Set down all of the data that follows word for word, without the images.

Available data:
· · · · ·

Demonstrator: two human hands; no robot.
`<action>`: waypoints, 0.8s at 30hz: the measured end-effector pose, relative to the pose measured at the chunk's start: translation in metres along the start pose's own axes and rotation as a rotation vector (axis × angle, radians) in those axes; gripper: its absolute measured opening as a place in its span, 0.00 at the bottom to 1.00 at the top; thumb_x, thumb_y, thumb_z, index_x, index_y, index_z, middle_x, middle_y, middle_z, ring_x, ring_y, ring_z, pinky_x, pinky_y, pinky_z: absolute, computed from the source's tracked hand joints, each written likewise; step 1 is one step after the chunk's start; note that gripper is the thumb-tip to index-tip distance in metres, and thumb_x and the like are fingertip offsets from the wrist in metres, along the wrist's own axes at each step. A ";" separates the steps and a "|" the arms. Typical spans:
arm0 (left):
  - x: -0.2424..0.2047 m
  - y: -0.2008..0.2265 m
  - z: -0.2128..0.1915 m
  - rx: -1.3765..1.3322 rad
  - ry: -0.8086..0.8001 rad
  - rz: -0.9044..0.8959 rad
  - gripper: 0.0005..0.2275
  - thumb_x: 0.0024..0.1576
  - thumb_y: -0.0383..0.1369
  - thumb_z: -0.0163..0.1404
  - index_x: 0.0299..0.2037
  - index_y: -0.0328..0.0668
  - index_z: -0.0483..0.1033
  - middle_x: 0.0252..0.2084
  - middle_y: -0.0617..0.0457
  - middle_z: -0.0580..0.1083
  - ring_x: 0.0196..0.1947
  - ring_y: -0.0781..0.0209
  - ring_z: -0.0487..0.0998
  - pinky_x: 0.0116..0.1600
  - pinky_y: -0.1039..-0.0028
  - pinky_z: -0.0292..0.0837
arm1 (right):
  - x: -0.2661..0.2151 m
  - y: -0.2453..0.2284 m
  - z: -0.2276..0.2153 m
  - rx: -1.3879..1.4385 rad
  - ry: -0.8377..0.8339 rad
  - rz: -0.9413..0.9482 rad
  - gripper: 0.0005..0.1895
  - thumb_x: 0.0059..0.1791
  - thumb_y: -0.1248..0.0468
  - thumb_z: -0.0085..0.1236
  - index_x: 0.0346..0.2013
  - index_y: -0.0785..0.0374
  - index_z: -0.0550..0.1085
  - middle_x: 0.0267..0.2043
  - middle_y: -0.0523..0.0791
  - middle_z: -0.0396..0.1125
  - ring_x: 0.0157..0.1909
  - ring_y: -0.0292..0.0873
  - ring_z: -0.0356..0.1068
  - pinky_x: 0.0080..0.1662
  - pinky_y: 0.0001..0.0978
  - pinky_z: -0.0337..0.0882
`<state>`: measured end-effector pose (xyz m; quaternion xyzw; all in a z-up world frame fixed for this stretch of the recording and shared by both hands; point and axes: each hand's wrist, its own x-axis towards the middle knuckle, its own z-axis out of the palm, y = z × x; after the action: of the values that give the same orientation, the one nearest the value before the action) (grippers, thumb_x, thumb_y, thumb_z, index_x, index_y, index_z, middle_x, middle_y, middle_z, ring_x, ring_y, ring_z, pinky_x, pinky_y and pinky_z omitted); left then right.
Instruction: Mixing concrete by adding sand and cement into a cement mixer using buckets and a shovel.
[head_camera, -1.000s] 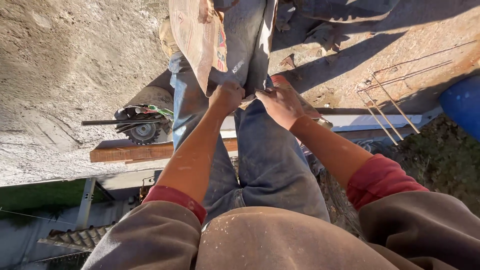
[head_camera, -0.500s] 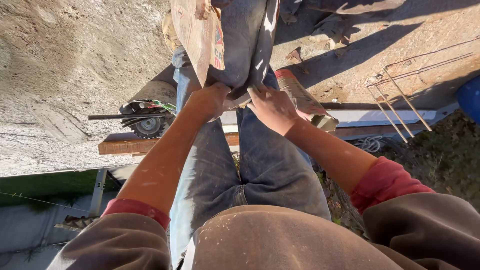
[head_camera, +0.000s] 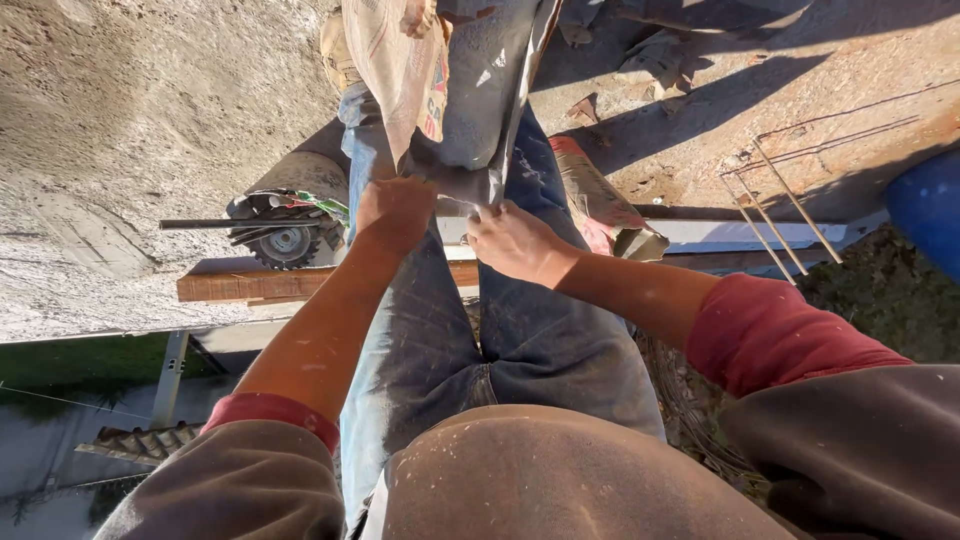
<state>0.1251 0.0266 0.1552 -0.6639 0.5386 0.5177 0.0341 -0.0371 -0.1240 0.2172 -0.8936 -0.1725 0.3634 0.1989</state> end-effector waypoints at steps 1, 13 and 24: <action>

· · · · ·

Task result:
Demonstrator: two human hands; no robot.
`<action>`: waypoints, 0.8s at 30hz: the measured end-effector pose, relative to the pose measured at the chunk's start: translation in metres along the start pose's own axes and rotation as a rotation vector (axis × angle, radians) in those axes; gripper: its absolute measured opening as a place in its span, 0.00 at the bottom to 1.00 at the top; thumb_x, thumb_y, thumb_z, index_x, index_y, index_z, middle_x, middle_y, middle_z, ring_x, ring_y, ring_z, pinky_x, pinky_y, pinky_z: absolute, computed from the source's tracked hand joints, each written likewise; step 1 is one step after the chunk's start; note that gripper is the thumb-tip to index-tip distance in metres, and thumb_x and the like are fingertip offsets from the wrist in metres, along the wrist's own axes at each step. A ";" separates the steps and a "|" the arms. Typical spans:
arm0 (left):
  - x: -0.2424..0.2047 m
  - y: -0.2008..0.2265 m
  - z: -0.2128..0.1915 m
  - rx: -1.3765..1.3322 rad
  - ry: -0.8086..0.8001 rad
  - rz: -0.9044..0.8959 rad
  - gripper: 0.0005..0.2275
  - thumb_x: 0.0024..0.1576
  - thumb_y: -0.0383..0.1369
  - thumb_z: -0.0163..0.1404
  - index_x: 0.0299..0.2037
  - index_y: -0.0328..0.0668
  - index_z: -0.0483..0.1033
  - middle_x: 0.0252..0.2084
  - middle_y: -0.0617..0.0457
  - middle_z: -0.0580..0.1083
  - ring_x: 0.0196..0.1947
  - ring_y: -0.0781..0.0209
  - ring_z: -0.0487..0.0998
  - pinky_x: 0.0116..0.1600
  - pinky_y: -0.1039..-0.0028
  - pinky_z: -0.0292..0.0837
arm1 (right):
  - x: -0.2661..0.2151 m
  - y: -0.2453..0.2284 m
  - z: -0.2276..0.2153 m
  - rx: -1.3879..1.4385 rad
  - ry: -0.8377..0.8339 rad
  - rz: -0.9413..0.9482 rad
  - gripper: 0.0005..0.1895
  - thumb_x: 0.0059..0.1791
  - thumb_y: -0.1248..0.0468
  - thumb_z: -0.0085..0.1236
  - index_x: 0.0346..0.2013
  - index_y: -0.0785..0.0374
  - index_z: -0.0550..0.1085
  - middle_x: 0.0267..0.2043
  - middle_y: -0.0523..0.0791
  - middle_z: -0.0396..0.1125
  - ring_x: 0.0157..0.1909
  - ring_y: -0.0292..0.0873
  - ring_z: -0.0356..0.1068
  - pinky_x: 0.0080..0.1662
  - pinky_y: 0.0001..0.0978
  - pinky_z: -0.0337..0.0882
`<state>`: measured end-effector pose (xyz m; quaternion xyzw; all in a z-up world frame fixed for this stretch of the recording and shared by both hands; point and axes: each hand's wrist, its own x-axis towards the middle knuckle, its own z-axis out of the palm, y = z × x; after the action: of the values that give the same orientation, the one nearest the value before the action) (grippers, thumb_x, thumb_y, thumb_z, index_x, index_y, index_z, middle_x, middle_y, middle_z, ring_x, ring_y, ring_z, pinky_x, pinky_y and pinky_z omitted); left then right.
Instruction: Mixing concrete by adding sand and cement into a cement mixer using buckets and a shovel.
[head_camera, -1.000s] 
[head_camera, -0.500s] 
[head_camera, +0.000s] 
<state>0.1251 0.0266 0.1552 -0.6639 0.5386 0.5177 0.0341 -0.0371 -0.1240 0.2172 -0.8936 -0.1725 0.3634 0.1989</state> end-effector waypoints at steps 1, 13 and 24: <action>

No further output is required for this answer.